▼▼▼
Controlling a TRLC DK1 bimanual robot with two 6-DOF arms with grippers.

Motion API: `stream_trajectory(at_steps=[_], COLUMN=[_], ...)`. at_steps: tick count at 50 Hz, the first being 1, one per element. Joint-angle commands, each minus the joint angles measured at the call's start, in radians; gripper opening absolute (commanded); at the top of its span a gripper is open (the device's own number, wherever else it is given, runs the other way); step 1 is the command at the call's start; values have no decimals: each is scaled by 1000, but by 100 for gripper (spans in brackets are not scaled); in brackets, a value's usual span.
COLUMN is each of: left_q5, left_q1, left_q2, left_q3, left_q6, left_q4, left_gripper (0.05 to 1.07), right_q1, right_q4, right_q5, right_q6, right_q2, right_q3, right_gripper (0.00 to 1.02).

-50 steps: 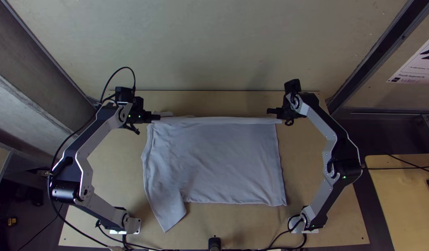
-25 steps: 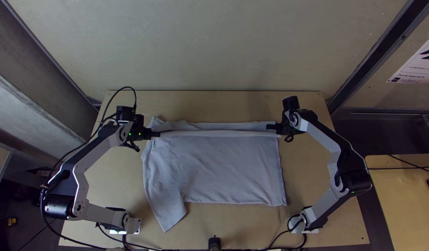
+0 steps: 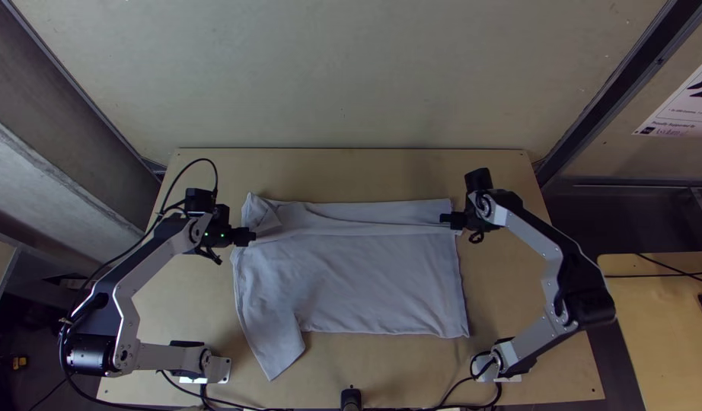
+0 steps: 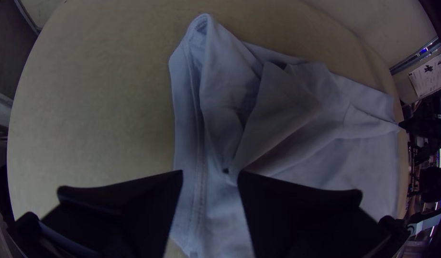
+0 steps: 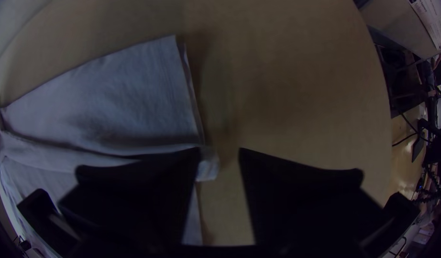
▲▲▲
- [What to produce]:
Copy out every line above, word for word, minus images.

- [Response for this exercise]:
Controlling a TRLC DK1 bimanual robot with two 6-DOF arms with grippers.

Motion API: `stream_trajectory(at_steps=[_], COLUMN=[_], ...)`. at_steps: tick count at 50 Hz, the first being 1, one per element. Joint-angle commands, each minus the joint angles measured at the call's start, in radians; gripper opening absolute (commanded); at the top of its span a gripper is open (the device's own number, wherever else it is given, runs the other way); step 1 is the command at the call's start; values have no decimals: each is scaled by 1000, but by 100 for gripper (spans in brackets are not scaled); in brackets, a value's usual span.
COLUMN is each of: left_q5, left_q1, left_q2, left_q3, left_q6, left_q4, left_gripper (0.05 to 1.07), right_q1, right_q4, right_q5, right_q6, right_q2, right_q3, right_gripper (0.00 to 1.02).

-50 steps: 
-25 steps: 
+0 steps: 
+0 steps: 
+0 steps: 

The exercise ends with this answer.